Based in eastern China’s Heze city, privately owned Shandong Yuhuang ranked 35th among the nation’s petrochemicals players by revenue last year, according to Shenzhen-based market research firm Askci Consulting. Its founder, Wang Jinshu, was a member of the National People’s Congress, China’s top legislature, from 2013 to 2018.

The company announced its US$1.85 billion investment in 2014 – one of the largest greenfield foreign direct investment by a Chinese company in the US – to capitalise on a boom in shale gas output, the raw material for producing methanol. The advent of hydraulic fracturing, or fracking, technology a decade ago has sent US gas output soaring and prices plummeting in the country.

Will China’s tariffs spoil America’s ambition to be top gas exporter?

Yao said about US$1.2 billion has been spent so far on constructing the plant which was 60 per cent complete, adding that the plant was likely to commence production in mid-2020 and sales were expected to start later that year.

Koch Methanol, a subsidiary controlled by the American conglomerate Koch Industries, bought a 40 per cent stake in the project last year.

Yao said he was currently in talks with US companies on a similar partnership in the new project.

The planned move by a Chinese firm to expand investments in the US comes as the world’s two largest economies are engaged in a bruising trade war that has seen them slap punitive tariffs on each other.
On top of the trade war, tightening scrutiny by both US and Chinese regulators on cross-border deals has also resulted in Chinese FDI into the US plummeting by 83 per cent to US$5 billion in 2018 from US$29 billion in 2017, according to data from the National Committee on US China Relations.

Yao, however, said the firm is capable of handling the trade war’s impact on the project.

“The only concern companies have is the uncertainty surrounding increased investment costs due to the tariffs, but the market still remains certain,” he said.
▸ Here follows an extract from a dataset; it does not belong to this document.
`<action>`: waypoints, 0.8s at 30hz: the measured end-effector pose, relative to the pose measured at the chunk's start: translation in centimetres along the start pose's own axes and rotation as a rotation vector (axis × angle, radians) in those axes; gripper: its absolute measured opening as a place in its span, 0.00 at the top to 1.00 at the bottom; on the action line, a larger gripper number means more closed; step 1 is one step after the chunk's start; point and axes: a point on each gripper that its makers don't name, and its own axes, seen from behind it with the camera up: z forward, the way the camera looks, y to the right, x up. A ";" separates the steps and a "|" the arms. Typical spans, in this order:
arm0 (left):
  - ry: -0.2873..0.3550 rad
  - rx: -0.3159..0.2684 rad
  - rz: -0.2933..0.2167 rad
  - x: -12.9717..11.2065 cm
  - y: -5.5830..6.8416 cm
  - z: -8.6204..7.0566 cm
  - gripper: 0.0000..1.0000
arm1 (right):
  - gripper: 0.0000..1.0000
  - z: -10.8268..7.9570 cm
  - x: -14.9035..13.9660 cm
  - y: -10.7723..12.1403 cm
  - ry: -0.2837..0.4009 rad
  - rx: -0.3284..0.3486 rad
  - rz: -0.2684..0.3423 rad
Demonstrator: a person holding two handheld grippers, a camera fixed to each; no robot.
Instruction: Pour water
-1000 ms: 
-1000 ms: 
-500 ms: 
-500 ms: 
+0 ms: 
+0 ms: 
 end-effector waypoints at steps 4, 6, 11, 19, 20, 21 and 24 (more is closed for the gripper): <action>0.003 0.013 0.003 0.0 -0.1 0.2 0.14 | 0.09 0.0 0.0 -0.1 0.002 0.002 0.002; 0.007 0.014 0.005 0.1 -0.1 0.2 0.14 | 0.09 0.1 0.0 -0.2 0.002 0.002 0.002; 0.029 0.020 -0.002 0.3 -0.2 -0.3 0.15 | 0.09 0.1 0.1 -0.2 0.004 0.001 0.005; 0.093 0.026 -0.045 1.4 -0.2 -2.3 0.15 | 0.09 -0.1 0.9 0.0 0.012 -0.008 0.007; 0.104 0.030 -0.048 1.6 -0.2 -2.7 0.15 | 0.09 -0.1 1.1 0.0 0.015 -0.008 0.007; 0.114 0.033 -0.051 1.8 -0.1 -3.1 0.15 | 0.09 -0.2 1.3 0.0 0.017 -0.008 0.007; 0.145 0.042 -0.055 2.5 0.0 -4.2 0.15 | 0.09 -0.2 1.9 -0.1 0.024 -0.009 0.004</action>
For the first plant, Yao said the company signed contracts with builders and contractors that required them to buy materials locally from the US. This means the increased material costs because of the tariffs on Chinese imports are largely shouldered by the US firms.

US investment in China slumps, as Beijing warns of global recession

He said for petrochemical projects, raw materials and equipment – such as steel and electricity cables – usually make up only one third of the total costs. The rest goes as wages to construction workers, which is unaffected by the trade war.

So the contractors only need to figure out how to manage the one third that is exposed to tariff impacts, he said.

The firm plans to sell 70 per cent of the methanol produced in Louisiana domestically and the rest to Europe and China.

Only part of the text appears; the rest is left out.